Le travail de fanatisation, bien sûr mais aussi celui plus lent de la culture, le ” Kulturarbeit” de S. Freud, celui qui permet de continuer à pouvoir se placer dans une monde ” déjà fini et pas encore là” ** . Cet article de Gary Young a un grand avantage, il ne met pas les mains là où tous les ont mis. Il contourne les faits et tout aussi bien questionne de front la sacralisation de la liberté d’expression elle-même comme un leurre. 

Le voici donc :

 A balloon reading "Je suis Charlie" in Paris

 Loin d’être “sacrée”, comme certains l’ont clamé, la liberté d’expression est toujours contingente. Photographie: Joel Saget/AFP

En ces temps de crise, ceux qui veulent que nous n’ayons qu’une seule idée en tête sont rapides à brandir les mégaphones. En donnant un cadre des évènements en terme manichéens – blanc vs noir, bien vs mal – une moralité binaire imposée cherche à rassembler dans des camps rudimentaires. Il n’y a pas de dilemme, uniquement des déclarations. L’absence de complexité  étant compensée par une clarté polémique et l’offre d’un ennemi clair.
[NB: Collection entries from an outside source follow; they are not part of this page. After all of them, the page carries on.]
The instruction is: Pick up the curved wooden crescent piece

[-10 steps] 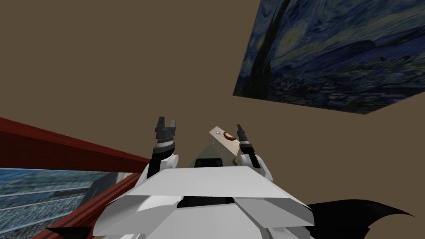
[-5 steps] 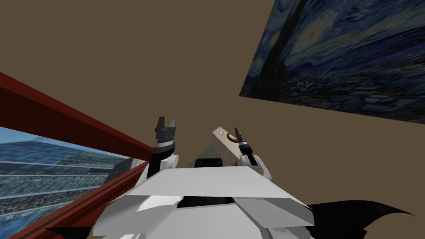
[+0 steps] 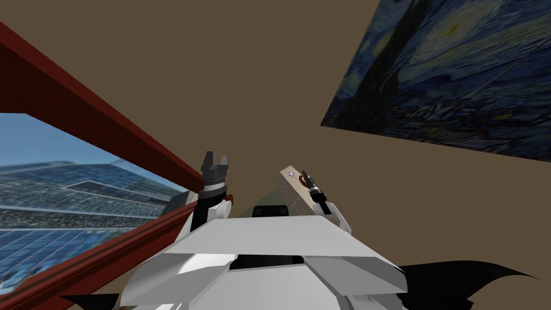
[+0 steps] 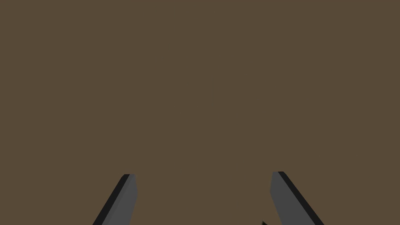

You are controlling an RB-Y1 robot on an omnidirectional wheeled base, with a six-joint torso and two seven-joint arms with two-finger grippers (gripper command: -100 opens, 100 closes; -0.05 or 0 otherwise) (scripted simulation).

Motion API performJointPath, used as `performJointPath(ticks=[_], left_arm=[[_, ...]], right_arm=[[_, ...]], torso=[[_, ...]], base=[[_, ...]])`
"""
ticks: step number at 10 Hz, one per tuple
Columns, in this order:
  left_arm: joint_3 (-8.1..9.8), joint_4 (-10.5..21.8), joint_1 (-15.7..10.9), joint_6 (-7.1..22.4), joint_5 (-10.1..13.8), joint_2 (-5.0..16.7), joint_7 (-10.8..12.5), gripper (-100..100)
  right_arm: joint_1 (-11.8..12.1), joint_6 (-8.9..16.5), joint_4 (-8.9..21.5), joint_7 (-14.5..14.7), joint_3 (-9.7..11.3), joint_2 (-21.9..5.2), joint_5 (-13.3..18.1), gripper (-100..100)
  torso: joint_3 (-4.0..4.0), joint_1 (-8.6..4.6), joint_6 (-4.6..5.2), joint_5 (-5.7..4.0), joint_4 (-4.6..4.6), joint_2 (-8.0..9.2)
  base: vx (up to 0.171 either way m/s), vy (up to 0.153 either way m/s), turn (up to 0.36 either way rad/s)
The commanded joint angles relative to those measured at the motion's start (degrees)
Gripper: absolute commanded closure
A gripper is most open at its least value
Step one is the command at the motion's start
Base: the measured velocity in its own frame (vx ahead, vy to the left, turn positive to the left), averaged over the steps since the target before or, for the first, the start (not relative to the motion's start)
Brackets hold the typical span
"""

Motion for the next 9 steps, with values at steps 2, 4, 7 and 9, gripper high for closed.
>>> performJointPath(ticks=[2,4,7,9], left_arm=[[-0.01,0.0,0.0,0.0,0.0,0.0,0.0,0],[0.0,0.0,0.0,0.0,0.0,0.0,0.0,0],[-0.01,0.0,0.0,0.0,0.0,0.0,0.0,0],[0.0,0.0,0.0,0.0,0.0,0.0,0.0,0]], right_arm=[[-0.6,1.3,4.2,0.9,0.0,-1.2,2.4,-100],[-1.0,2.2,6.4,1.7,0.0,-2.1,4.4,-100],[-1.4,3.1,10.7,2.5,0.0,-2.9,6.5,-100],[-1.7,4.0,14.0,3.3,-0.1,-3.8,8.6,-100]], torso=[[0.0,0.01,-0.05,0.01,0.0,0.0],[-0.01,-0.01,0.01,0.0,0.0,-0.02],[-0.01,0.02,-0.04,0.01,0.0,-0.02],[-0.02,0.02,-0.04,0.0,0.0,-0.03]], base=[[-0.01,0.01,0.17],[-0.003,0.007,0.107],[-0.004,0.01,0.18],[-0.001,0.012,0.182]])
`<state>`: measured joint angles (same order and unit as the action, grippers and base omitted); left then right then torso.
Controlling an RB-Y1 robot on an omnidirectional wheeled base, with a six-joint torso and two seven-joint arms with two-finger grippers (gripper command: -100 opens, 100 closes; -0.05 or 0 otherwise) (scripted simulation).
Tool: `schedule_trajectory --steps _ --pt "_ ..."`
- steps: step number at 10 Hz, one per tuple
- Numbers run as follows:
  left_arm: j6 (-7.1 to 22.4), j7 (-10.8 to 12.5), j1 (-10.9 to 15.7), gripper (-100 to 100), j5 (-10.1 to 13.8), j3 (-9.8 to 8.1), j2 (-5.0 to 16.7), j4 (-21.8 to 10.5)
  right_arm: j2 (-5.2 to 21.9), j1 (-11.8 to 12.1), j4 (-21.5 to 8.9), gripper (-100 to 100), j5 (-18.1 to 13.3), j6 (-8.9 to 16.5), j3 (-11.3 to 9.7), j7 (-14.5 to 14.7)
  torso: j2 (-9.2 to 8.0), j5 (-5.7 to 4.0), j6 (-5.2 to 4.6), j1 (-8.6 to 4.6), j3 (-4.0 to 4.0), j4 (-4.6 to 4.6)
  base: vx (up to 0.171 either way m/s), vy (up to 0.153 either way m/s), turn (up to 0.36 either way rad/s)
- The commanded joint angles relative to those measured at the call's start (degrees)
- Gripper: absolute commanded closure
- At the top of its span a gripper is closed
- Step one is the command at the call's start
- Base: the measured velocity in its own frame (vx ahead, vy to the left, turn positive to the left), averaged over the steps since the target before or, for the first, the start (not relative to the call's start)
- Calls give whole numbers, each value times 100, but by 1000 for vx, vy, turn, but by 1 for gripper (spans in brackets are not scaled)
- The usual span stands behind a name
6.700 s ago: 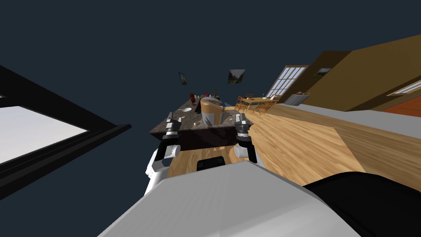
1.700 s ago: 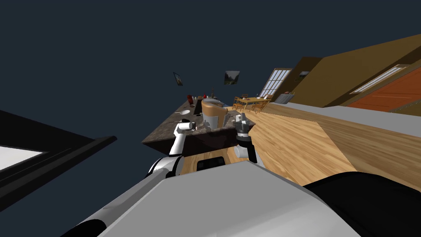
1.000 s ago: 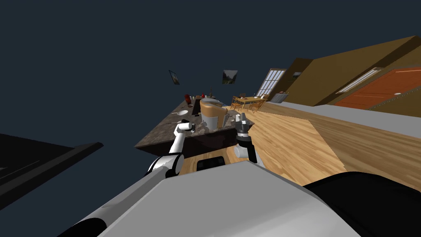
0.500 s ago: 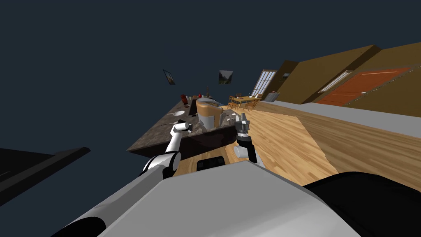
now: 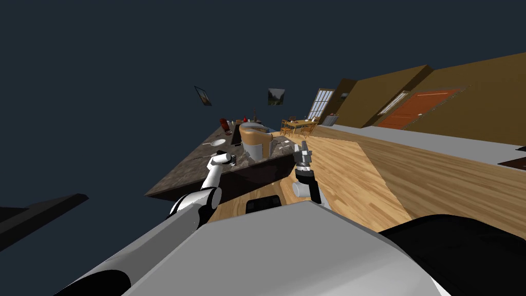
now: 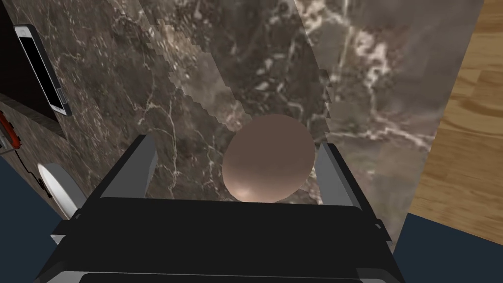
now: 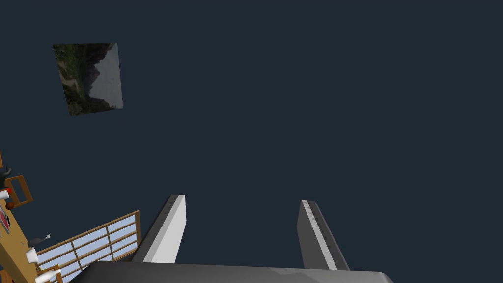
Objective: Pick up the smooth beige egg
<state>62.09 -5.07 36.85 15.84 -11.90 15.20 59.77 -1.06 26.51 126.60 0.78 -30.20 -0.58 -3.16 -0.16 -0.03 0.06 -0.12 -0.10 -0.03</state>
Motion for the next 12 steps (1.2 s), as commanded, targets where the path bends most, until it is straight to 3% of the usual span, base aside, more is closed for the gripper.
schedule_trajectory --steps 1,2,3,7,8,9,12 --pt "-131 -58 90 -100 74 -104 135 -261 0 0 0 0 0 0 0 0 0 0 0 0 0 0 -28 -26 -92" --pt "-43 -35 59 -100 56 -67 96 -137 0 0 0 0 0 0 0 0 2 0 -2 2 1 0 -13 -10 -21" --pt "-53 -46 65 100 64 -76 106 -154 0 0 0 0 0 0 0 0 7 1 0 7 4 1 -6 -3 9" --pt "-50 -44 63 100 63 -75 104 -154 0 0 0 0 0 0 0 0 11 2 0 11 5 0 0 0 0" --pt "-50 -44 63 0 63 -75 104 -154 0 0 0 0 0 0 0 0 12 2 0 12 6 0 0 0 0" --pt "72 48 -13 100 -59 74 -91 116 0 1 0 0 0 0 0 0 12 2 0 12 6 0 31 29 192" --pt "275 153 -116 100 -191 251 -316 492 1 1 0 0 0 0 1 0 27 5 0 28 14 3 44 43 130"
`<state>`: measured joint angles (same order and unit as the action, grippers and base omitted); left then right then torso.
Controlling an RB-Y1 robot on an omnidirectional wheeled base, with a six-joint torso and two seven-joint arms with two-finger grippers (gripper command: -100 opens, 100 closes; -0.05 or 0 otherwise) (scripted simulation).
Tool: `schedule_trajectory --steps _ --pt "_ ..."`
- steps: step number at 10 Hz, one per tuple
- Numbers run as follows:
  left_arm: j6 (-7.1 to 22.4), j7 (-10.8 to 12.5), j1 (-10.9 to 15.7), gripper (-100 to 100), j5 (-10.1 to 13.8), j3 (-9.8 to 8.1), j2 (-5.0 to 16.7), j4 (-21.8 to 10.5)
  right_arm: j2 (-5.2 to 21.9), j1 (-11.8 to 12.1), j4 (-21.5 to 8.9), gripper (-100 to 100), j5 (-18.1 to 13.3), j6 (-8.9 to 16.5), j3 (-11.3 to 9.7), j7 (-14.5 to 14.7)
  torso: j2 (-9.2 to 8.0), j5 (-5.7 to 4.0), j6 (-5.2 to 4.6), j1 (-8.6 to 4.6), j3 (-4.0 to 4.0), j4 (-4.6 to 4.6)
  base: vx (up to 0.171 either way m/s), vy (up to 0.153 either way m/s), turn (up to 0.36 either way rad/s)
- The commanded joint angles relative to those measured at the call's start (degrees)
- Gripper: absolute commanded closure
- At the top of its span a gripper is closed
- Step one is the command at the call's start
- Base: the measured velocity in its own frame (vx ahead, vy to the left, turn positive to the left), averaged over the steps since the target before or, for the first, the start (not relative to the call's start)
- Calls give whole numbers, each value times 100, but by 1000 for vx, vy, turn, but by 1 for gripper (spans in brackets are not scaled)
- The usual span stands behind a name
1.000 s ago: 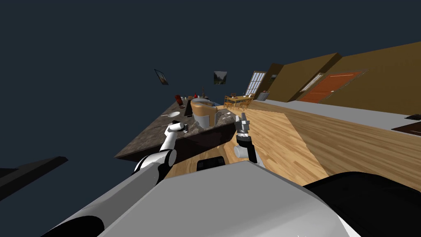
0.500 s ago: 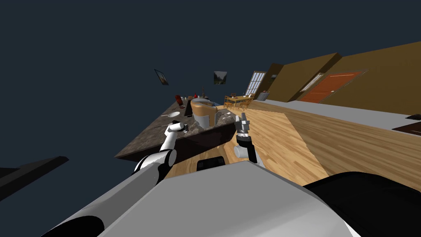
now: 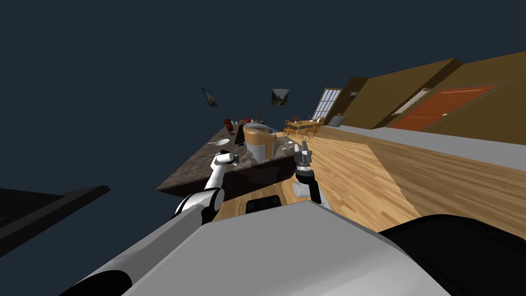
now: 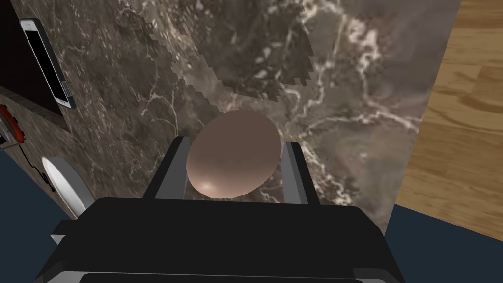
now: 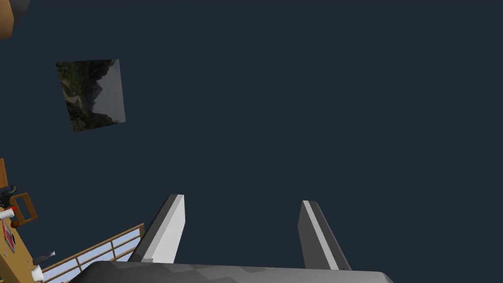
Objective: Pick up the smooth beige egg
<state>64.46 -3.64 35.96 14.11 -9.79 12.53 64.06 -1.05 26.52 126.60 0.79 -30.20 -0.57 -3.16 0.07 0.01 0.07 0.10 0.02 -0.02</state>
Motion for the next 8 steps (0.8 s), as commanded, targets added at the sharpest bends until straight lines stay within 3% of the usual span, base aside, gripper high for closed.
schedule_trajectory --steps 1,6,7,8 --pt "140 63 -79 100 -84 129 -161 251 0 0 0 0 0 0 0 0 0 0 0 0 0 0 47 39 167" --pt "648 327 -337 100 -415 573 -724 1192 0 0 0 0 0 0 0 0 6 2 0 3 3 0 53 40 168" --pt "619 317 -299 100 -396 529 -670 1117 0 0 0 0 0 0 0 0 5 2 4 3 1 -3 29 12 32" --pt "654 328 -300 0 -401 537 -679 1151 0 -1 0 0 0 0 -1 0 -3 2 0 -1 -1 0 0 0 0"
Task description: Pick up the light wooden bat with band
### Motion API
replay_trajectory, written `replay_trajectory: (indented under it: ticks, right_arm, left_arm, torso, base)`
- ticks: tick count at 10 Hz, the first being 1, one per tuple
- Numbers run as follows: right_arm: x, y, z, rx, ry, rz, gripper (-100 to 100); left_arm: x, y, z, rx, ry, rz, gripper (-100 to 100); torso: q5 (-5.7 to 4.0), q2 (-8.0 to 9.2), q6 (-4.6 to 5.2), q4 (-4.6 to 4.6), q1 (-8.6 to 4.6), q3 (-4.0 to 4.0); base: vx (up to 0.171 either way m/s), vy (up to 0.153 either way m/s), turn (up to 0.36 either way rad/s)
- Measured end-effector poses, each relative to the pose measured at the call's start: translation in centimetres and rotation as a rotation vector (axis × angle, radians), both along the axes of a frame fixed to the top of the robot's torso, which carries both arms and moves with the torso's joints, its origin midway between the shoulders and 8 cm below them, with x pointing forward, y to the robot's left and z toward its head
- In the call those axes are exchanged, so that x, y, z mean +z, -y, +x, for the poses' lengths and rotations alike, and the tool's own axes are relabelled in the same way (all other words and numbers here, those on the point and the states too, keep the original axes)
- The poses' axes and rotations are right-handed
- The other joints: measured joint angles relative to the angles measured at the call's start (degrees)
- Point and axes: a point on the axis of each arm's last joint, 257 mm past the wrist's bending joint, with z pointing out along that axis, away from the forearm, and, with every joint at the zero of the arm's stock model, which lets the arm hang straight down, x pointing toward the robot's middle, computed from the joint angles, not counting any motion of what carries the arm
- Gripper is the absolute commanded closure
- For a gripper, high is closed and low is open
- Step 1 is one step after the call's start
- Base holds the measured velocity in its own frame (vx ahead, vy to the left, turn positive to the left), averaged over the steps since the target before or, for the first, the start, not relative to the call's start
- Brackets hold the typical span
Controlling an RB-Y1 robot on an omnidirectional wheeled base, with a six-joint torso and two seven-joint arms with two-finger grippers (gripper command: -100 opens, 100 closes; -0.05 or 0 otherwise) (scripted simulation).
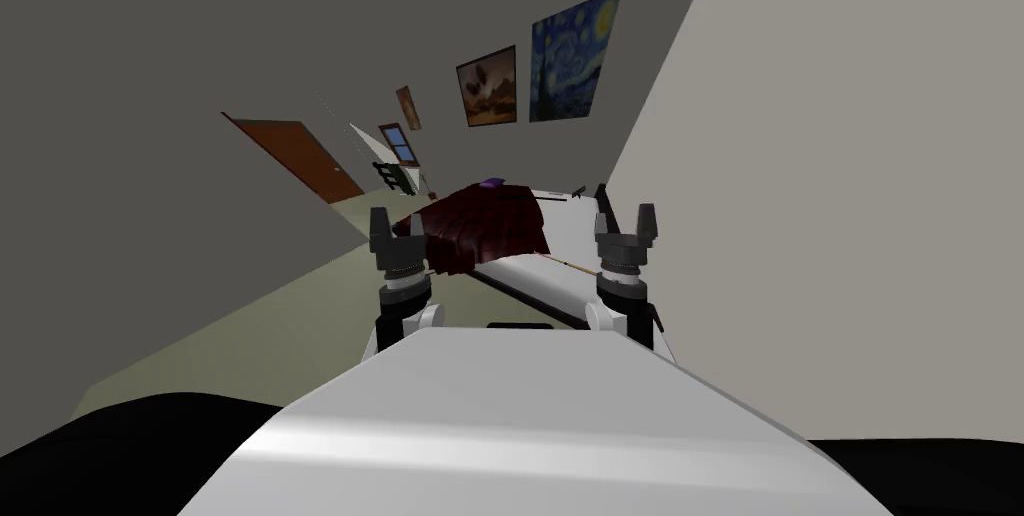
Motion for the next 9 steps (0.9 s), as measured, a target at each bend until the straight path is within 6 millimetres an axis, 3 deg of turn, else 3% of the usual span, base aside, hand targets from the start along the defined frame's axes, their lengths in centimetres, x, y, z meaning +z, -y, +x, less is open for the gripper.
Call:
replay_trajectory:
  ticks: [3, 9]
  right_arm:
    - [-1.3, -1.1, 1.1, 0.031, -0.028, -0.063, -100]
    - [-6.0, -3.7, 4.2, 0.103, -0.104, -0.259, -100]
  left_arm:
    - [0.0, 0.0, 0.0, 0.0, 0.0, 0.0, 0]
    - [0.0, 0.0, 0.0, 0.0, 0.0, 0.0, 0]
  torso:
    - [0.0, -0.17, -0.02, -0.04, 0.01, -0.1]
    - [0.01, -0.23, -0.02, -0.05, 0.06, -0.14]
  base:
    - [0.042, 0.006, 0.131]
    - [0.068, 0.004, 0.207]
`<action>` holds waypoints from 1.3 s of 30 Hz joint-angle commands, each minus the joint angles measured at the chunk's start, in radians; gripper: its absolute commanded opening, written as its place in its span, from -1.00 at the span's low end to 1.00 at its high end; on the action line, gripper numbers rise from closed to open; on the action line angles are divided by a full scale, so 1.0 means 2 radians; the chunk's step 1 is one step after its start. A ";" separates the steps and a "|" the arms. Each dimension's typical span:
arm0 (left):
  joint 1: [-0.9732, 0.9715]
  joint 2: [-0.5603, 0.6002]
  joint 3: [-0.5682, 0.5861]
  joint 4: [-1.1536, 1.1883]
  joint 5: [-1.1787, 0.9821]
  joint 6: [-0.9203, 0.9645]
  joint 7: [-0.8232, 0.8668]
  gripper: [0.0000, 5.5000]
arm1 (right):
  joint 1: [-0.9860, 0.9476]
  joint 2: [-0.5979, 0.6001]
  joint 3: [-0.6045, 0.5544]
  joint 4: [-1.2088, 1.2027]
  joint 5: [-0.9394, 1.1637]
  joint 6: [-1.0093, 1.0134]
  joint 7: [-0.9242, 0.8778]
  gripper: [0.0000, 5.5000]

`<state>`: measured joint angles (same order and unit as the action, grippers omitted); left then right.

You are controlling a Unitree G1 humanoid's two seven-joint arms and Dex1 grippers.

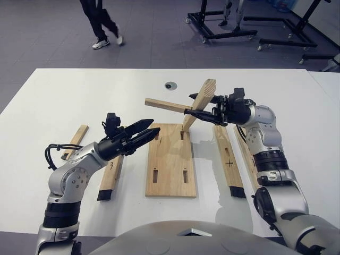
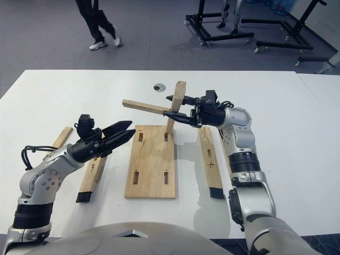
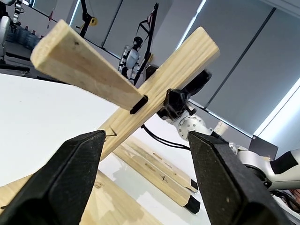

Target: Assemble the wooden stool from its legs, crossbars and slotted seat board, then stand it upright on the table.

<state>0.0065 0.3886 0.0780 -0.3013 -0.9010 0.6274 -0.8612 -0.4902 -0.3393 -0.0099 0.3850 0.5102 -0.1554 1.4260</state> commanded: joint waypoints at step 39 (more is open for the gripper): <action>0.009 -0.003 -0.001 -0.027 -0.008 0.005 0.015 0.16 | 0.017 -0.067 0.029 -0.068 0.034 0.229 -0.019 -0.12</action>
<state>0.0202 0.3839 0.0835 -0.3311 -0.9282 0.6399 -0.8458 -0.4495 -0.4547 0.0476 0.2580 0.5782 0.2463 1.3962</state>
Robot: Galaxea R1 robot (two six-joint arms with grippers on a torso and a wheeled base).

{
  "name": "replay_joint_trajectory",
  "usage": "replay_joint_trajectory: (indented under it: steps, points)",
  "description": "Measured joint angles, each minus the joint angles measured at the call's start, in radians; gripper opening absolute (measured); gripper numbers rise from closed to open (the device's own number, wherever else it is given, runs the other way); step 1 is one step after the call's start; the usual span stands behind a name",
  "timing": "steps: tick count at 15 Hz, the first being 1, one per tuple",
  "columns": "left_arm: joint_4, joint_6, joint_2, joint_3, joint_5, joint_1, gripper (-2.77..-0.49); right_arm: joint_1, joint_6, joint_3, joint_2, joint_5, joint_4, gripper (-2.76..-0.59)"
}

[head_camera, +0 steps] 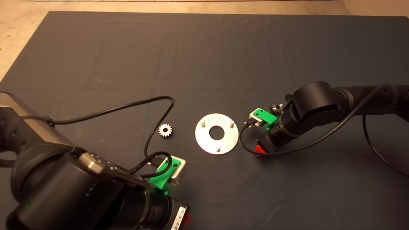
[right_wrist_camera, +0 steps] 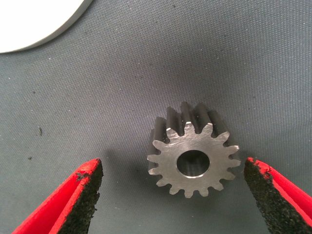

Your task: Install three planetary gears onto the carrier pins

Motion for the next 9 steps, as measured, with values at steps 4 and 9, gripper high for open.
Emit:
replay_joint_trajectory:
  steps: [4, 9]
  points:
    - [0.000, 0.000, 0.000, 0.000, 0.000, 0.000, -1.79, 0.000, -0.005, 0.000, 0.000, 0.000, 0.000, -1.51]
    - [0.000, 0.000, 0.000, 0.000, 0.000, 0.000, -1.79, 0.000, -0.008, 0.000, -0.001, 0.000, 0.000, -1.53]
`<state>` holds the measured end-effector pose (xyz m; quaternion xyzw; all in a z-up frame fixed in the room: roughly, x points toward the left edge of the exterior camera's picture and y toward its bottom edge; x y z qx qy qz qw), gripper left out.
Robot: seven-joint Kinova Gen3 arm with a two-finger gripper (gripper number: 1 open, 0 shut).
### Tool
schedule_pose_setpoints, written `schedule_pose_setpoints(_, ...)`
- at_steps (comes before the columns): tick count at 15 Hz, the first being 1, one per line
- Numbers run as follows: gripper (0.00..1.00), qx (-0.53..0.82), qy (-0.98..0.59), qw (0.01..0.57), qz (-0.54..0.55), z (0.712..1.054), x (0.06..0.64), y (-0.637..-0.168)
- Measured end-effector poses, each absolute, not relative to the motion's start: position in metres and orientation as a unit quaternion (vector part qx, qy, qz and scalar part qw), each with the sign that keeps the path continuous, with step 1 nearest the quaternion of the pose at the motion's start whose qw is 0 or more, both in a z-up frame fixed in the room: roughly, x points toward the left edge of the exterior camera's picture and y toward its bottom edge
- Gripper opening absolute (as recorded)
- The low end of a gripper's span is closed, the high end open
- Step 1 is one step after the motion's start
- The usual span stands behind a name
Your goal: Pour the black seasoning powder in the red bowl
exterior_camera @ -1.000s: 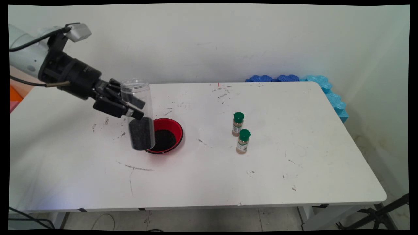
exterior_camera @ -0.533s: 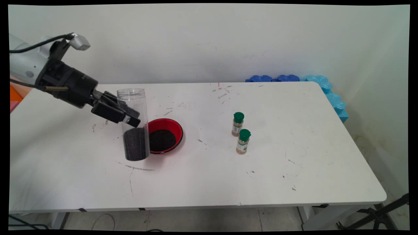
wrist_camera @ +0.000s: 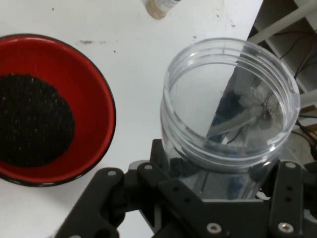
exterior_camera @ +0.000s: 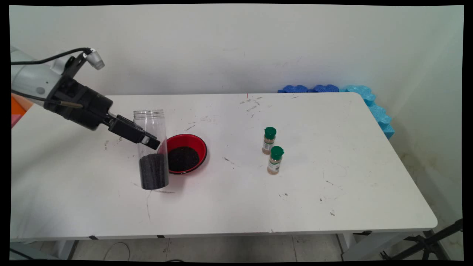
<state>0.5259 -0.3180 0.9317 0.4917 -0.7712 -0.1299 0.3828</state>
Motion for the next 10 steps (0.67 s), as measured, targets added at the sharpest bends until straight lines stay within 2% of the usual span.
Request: schedule_pose_setpoints(10, 0.0, 0.603, -0.676, 0.376, -0.194, 0.916, 0.532, -0.33)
Un homme noir tue deux policiers dans leur voiture à New York et soudain ceux qui protestent contre l’assassinat impuni de noirs sans armes dans tout le pays ont du sang sur les mains.

Sony, sous la menace de représailles violentes,  retire un film de fiction sur l’assassinat d’un leader étranger réel et soudain n’importe quelle personne mettant en cause la sagesse d’un tel film ouvre un accès à son Neville Chamberlain secret.  Des arguments spécieux sont figés et recherchés au cas où ils apportent des nuances, puis enfermés jusqu’à la fin de la crise. Aucune charge n’est retenue car un procès nécessiterait des questions et des preuves. Tu es ou contre ou pour nous.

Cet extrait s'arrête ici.